*TASK ITEM*
Below are some records; output exactly the lines from the line with "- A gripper" to the line with "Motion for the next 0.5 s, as", both ends kept, and nothing more.

[EXTRACTED DATA Boundary: Start]

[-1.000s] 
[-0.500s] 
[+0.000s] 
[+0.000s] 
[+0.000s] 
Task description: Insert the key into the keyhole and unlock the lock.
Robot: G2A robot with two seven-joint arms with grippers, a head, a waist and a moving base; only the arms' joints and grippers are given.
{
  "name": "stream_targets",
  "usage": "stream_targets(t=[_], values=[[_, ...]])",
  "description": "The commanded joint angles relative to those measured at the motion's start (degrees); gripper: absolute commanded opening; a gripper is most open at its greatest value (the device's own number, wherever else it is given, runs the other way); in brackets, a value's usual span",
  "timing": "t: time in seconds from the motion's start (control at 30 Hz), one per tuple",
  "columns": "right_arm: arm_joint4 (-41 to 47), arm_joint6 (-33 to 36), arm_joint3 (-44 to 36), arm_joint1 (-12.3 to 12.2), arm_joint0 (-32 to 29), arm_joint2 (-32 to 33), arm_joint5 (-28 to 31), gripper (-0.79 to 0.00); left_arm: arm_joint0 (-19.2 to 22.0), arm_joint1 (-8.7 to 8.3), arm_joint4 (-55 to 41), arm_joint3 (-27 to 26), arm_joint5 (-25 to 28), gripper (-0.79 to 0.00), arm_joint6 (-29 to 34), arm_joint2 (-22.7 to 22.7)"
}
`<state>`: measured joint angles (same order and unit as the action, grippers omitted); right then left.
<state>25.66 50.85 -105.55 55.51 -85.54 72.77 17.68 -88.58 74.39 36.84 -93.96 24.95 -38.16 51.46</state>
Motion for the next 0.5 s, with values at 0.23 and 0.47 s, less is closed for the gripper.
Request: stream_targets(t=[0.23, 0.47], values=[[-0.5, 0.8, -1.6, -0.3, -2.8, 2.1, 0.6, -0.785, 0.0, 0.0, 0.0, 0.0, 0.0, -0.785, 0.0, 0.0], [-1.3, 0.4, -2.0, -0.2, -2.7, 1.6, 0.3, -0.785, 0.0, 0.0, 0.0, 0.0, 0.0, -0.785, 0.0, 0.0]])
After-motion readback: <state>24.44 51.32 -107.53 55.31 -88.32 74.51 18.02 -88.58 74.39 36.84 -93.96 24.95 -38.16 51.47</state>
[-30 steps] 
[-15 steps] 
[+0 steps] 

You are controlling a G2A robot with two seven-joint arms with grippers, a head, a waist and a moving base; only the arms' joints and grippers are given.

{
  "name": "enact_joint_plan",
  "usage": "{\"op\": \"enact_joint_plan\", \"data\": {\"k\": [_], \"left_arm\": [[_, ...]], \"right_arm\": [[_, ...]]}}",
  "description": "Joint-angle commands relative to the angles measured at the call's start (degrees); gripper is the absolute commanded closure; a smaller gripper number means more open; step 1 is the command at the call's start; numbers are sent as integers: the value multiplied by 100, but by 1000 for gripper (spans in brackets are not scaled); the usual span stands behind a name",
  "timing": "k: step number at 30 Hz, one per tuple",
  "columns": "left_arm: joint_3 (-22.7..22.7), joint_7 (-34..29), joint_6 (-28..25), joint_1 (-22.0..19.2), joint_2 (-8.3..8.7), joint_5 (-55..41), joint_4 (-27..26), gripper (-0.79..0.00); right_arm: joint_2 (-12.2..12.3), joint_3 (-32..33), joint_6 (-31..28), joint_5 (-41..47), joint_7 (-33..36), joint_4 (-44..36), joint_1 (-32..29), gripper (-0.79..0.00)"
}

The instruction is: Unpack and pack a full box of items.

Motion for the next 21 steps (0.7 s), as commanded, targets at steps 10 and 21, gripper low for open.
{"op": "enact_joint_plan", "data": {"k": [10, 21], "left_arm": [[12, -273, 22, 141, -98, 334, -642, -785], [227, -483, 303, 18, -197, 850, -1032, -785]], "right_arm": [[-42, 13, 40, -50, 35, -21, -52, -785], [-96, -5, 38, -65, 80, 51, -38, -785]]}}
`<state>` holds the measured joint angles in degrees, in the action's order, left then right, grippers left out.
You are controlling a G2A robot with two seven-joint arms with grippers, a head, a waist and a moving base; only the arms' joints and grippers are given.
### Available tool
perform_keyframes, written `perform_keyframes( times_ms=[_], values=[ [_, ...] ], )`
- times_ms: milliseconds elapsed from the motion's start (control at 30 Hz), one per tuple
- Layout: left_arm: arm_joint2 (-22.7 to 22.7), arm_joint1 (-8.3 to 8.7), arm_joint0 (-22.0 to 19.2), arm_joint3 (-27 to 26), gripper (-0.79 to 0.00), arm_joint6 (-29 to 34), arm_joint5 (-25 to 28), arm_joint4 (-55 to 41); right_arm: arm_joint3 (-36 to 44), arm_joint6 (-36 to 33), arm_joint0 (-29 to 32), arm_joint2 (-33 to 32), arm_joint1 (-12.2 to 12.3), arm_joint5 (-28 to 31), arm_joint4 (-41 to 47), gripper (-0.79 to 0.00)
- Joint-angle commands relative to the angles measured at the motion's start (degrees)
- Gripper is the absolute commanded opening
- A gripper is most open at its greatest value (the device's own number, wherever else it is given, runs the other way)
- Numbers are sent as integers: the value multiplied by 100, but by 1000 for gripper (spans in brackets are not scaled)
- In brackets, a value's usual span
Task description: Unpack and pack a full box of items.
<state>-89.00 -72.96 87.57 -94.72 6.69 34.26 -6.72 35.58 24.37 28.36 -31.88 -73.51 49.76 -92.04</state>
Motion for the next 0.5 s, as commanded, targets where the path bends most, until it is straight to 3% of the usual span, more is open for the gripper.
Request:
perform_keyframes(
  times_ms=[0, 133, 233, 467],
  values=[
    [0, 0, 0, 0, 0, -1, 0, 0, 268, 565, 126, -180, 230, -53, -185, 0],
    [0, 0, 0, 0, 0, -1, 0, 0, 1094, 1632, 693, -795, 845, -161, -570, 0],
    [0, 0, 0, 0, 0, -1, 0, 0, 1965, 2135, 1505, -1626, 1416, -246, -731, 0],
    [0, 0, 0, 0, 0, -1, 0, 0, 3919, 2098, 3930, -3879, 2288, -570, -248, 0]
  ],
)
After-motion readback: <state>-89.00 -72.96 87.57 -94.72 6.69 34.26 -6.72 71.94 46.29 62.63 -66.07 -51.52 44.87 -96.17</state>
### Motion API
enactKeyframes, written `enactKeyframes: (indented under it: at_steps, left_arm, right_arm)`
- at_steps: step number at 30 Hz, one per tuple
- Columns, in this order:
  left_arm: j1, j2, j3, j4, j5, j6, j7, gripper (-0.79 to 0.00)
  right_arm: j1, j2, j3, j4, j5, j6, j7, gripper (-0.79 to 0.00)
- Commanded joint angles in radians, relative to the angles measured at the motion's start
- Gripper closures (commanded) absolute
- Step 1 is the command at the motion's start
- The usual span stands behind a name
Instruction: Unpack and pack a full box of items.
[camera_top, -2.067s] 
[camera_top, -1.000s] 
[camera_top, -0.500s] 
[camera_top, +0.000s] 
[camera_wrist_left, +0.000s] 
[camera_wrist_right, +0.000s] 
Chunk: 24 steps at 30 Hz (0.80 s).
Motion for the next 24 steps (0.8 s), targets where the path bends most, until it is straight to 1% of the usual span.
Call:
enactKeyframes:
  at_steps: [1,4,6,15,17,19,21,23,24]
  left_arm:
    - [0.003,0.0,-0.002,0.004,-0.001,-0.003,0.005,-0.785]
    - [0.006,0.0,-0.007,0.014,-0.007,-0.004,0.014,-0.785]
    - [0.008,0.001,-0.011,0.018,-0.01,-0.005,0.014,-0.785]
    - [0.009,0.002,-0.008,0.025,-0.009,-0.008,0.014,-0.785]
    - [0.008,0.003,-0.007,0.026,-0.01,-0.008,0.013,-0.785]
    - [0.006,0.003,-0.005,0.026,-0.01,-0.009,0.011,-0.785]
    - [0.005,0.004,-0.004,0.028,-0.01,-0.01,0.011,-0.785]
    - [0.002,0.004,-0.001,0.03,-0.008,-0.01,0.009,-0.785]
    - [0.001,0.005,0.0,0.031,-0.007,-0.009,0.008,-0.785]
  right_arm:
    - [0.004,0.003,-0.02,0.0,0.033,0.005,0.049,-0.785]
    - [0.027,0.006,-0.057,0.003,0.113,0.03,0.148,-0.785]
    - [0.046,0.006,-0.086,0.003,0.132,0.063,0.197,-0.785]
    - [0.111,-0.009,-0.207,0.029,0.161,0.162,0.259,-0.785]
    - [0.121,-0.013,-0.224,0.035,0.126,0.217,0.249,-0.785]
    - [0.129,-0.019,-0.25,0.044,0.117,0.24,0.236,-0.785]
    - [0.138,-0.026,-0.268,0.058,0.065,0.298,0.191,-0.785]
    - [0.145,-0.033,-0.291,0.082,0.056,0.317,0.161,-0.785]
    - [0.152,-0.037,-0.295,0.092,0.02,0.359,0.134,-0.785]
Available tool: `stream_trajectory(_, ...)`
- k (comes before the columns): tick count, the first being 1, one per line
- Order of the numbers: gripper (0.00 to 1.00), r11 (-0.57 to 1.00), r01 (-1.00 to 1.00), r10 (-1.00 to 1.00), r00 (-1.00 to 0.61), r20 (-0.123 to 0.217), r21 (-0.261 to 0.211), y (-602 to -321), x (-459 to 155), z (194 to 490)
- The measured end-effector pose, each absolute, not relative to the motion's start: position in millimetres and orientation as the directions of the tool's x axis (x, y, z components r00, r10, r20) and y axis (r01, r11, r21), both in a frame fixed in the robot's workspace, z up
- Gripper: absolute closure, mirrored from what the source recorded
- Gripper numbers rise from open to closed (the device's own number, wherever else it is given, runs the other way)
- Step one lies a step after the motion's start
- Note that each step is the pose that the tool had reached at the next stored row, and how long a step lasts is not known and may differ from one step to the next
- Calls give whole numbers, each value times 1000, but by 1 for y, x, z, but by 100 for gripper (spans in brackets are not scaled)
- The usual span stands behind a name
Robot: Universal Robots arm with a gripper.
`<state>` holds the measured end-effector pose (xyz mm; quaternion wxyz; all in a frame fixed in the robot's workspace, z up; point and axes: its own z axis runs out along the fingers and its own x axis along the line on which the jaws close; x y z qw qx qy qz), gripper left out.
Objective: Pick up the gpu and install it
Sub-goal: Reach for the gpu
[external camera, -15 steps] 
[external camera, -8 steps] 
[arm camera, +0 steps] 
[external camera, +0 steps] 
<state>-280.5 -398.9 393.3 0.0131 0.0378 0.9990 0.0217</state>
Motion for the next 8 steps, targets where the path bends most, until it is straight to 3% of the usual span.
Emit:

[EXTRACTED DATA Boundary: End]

*THE ANSWER*
- A gripper is most open at its greatest value (the device's own number, wherever else it is given, runs the other way)
- Numbers are sent as integers: the value multiplied by 100, but by 1000 for gripper (spans in brackets are not scaled)
- In brackets, a value's usual span
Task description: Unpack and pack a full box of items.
<state>-89.00 -72.96 87.57 -94.72 6.69 34.26 -6.72 35.58 24.37 28.36 -31.88 -73.51 49.76 -92.04</state>
Motion for the next 0.5 s, as commanded, targets where the path bends most, until it is straight to 3% of the usual span, more is open for the gripper.

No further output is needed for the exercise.